▸ What to produce
Needed from the entries below: every line that holds the word "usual".

▸ Records from a dataset
________________________________________

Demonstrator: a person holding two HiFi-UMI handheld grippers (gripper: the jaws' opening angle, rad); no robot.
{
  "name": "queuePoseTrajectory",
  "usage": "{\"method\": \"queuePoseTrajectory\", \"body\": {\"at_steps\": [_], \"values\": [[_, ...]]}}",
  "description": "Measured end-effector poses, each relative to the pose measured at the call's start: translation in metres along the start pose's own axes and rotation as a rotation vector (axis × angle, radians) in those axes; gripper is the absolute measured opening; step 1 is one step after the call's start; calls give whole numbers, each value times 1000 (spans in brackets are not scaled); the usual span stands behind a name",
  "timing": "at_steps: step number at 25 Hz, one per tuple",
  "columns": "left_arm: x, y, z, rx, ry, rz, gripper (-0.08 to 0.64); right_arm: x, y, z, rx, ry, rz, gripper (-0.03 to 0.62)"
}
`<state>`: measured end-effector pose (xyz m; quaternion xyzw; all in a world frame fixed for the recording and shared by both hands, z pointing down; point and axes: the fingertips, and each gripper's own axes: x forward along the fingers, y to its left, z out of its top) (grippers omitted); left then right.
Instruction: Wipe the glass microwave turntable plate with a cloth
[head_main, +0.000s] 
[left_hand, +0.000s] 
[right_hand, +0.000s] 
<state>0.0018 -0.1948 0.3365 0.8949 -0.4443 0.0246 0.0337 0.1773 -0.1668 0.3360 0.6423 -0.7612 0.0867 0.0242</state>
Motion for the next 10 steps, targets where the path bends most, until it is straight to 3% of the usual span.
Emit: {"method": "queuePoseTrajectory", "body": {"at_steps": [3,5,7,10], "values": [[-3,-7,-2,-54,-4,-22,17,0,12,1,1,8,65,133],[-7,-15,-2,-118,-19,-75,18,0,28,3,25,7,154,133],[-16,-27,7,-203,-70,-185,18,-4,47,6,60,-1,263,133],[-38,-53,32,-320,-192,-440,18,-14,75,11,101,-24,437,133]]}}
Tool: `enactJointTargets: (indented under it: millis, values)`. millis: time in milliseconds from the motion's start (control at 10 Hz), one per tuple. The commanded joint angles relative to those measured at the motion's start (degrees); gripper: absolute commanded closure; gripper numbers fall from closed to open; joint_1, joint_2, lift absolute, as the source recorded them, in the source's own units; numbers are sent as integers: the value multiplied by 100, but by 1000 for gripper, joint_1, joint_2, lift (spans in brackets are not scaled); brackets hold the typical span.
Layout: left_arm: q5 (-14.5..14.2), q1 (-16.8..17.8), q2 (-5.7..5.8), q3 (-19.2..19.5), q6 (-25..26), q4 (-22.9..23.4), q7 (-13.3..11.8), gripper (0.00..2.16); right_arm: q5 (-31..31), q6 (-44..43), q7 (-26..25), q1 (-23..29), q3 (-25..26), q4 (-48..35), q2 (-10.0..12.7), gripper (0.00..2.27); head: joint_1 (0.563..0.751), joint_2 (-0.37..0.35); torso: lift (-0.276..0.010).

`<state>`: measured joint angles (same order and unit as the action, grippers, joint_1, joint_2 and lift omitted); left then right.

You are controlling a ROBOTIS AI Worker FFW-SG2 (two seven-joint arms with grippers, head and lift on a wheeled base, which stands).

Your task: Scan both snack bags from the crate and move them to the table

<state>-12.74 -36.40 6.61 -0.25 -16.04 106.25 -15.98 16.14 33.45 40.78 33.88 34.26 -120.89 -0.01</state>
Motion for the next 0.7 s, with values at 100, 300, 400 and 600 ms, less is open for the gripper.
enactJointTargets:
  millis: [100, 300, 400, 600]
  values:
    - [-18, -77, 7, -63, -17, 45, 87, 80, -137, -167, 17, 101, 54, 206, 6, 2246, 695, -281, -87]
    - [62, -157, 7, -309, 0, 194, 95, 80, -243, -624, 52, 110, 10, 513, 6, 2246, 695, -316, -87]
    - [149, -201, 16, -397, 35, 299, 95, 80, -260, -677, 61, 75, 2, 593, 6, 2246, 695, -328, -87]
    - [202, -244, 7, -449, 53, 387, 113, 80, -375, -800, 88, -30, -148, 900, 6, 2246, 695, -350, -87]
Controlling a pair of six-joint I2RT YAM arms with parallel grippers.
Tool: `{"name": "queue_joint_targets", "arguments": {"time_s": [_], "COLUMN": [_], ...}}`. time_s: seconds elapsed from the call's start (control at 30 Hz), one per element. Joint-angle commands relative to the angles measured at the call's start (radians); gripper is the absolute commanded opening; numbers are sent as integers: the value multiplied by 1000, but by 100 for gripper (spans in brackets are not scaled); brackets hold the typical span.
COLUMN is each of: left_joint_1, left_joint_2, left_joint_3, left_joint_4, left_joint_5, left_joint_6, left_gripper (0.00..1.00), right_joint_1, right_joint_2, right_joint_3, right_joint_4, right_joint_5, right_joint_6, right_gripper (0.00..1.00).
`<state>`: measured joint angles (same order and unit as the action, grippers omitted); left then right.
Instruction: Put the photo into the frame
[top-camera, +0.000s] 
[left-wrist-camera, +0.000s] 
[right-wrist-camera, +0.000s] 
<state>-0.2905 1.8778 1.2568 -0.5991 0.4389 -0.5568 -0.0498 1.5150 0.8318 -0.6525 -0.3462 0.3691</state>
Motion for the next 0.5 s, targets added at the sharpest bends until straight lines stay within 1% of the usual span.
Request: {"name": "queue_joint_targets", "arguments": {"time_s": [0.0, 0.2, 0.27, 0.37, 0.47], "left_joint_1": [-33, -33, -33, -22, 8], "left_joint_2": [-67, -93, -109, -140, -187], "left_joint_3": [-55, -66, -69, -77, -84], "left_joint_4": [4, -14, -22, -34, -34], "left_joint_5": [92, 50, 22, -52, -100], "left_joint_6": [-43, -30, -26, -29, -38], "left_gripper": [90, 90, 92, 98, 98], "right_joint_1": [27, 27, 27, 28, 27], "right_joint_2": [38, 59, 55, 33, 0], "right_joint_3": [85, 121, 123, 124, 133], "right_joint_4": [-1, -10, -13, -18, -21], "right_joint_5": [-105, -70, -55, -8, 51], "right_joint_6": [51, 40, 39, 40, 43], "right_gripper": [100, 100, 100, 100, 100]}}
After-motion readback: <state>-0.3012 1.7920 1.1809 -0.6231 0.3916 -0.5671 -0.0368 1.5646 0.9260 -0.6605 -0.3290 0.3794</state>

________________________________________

▸ Exercise solution
  "description": "Measured end-effector poses, each relative to the pose measured at the call's start: translation in metres along the start pose's own axes and rotation as a rotation vector (axis × angle, radians) in those axes; gripper is the absolute measured opening; step 1 is one step after the call's start; calls give whole numbers, each value times 1000 (spans in brackets are not scaled); the usual span stands behind a name",
Motion for the next 10 steps, targets where the path bends most, until it is straight to 3% of the usual span.
Motion for the next 0.5 s, targets added at the sharpest bends until straight lines stay within 1% of the usual span.

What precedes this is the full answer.